## TASK PROMPT
Return exactly the lines below, starting with the one that has "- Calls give" and going on through the one that has "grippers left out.".
Segment Start: RECORDS TO PROCESS
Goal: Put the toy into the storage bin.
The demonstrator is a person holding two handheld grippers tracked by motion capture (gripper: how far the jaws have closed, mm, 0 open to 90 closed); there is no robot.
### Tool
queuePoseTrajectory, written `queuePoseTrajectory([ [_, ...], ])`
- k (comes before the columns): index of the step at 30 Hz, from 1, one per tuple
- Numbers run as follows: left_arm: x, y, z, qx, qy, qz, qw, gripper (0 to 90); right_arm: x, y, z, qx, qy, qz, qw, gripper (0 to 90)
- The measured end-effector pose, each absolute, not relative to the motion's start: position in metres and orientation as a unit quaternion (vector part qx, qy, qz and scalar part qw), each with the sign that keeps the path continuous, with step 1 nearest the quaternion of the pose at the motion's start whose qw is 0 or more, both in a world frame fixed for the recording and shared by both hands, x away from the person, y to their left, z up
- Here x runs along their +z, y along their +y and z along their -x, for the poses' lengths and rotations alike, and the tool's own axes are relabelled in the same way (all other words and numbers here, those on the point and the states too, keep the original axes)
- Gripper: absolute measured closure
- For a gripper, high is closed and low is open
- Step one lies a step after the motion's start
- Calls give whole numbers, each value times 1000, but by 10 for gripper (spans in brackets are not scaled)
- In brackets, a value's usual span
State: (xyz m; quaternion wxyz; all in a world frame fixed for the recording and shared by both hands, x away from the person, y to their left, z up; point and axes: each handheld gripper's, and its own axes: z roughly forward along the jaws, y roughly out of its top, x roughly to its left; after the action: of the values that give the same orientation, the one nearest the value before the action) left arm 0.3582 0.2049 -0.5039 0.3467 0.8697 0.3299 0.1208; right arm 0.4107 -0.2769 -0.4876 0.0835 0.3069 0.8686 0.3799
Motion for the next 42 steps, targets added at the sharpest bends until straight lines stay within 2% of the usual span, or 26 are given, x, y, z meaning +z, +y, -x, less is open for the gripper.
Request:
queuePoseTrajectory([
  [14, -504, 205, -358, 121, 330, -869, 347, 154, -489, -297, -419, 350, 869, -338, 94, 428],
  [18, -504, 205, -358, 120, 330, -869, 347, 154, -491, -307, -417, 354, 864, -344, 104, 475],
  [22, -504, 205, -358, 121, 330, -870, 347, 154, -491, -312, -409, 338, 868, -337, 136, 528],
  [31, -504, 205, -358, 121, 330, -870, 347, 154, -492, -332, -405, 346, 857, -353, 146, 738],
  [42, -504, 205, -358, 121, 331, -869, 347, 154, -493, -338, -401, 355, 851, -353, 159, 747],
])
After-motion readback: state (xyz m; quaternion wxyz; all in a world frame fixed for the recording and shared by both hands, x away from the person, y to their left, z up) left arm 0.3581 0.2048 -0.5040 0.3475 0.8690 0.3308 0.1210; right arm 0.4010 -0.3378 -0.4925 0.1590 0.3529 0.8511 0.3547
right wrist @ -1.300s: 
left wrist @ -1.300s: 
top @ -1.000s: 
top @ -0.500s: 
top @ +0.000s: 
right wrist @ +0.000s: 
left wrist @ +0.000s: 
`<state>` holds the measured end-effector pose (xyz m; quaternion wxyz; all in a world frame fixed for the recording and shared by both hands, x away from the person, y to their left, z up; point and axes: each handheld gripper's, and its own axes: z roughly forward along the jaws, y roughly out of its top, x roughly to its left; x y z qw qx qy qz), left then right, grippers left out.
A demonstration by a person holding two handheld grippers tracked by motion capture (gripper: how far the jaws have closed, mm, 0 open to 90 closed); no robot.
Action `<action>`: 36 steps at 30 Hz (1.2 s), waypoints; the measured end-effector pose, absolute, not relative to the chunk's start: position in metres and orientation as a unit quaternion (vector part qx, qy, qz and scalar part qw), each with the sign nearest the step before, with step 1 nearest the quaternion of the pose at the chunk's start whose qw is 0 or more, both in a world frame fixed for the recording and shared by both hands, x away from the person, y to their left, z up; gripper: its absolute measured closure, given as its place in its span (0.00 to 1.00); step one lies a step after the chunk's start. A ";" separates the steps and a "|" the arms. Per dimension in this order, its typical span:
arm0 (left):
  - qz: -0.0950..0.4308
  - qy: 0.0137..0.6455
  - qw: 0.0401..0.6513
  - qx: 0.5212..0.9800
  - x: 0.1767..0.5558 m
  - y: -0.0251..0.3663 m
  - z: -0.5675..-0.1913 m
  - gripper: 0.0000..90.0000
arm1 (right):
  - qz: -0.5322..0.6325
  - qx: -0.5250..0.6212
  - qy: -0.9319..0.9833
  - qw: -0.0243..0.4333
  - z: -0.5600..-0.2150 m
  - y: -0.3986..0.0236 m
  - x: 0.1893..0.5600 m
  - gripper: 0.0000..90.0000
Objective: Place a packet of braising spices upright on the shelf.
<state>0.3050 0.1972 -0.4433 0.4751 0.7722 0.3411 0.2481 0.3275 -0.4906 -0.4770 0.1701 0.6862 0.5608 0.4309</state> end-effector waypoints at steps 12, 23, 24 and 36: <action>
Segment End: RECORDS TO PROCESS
## WRITTEN RESPONSE
- Calls give whole numbers, each value times 1000, but by 10 for gripper (spans in brackets are not scaled)
- In brackets, a value's usual span
State: (xyz m; quaternion wxyz; all in a world frame fixed for the recording and shared by both hands, x away from the person, y to their left, z up; point and axes: each handheld gripper's, and its own axes: z roughly forward along the jaws, y roughly out of its top, x roughly to its left; after the action: of the values that give the same orientation, the one nearest the value before the action) left arm 0.3582 0.2049 -0.5039 0.3467 0.8697 0.3299 0.1208; right arm 0.4107 -0.2769 -0.4876 0.0835 0.3069 0.8686 0.3799
Motion for the next 42 steps, targets added at the sharpest bends until straight lines stay within 2% of the usual span, or 26 are given, x, y, z meaning +z, +y, -x, less is open for the gripper.
Request:
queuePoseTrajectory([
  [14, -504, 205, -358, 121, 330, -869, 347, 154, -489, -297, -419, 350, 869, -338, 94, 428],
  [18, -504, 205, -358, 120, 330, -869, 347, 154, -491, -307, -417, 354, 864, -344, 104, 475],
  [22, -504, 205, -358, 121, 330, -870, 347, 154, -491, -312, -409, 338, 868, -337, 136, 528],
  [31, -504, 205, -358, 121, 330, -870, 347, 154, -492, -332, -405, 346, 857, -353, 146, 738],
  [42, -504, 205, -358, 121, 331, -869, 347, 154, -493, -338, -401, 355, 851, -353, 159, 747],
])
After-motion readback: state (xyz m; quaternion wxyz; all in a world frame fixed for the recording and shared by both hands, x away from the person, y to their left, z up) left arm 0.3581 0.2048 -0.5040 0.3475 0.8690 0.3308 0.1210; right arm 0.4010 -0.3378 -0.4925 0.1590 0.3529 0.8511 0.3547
right wrist @ -1.300s: 
left wrist @ -1.300s: 
top @ -1.000s: 
top @ -0.500s: 
top @ +0.000s: 
right wrist @ +0.000s: 
left wrist @ +0.000s: 
`<state>` holds the measured end-effector pose (xyz m; quaternion wxyz; all in a world frame fixed for the recording and shared by both hands, x away from the person, y to their left, z up; point and axes: each handheld gripper's, and its own axes: z roughly forward along the jaws, y roughly out of its top, x roughly to its left; x y z qw qx qy qz), left then right, grippers left out.

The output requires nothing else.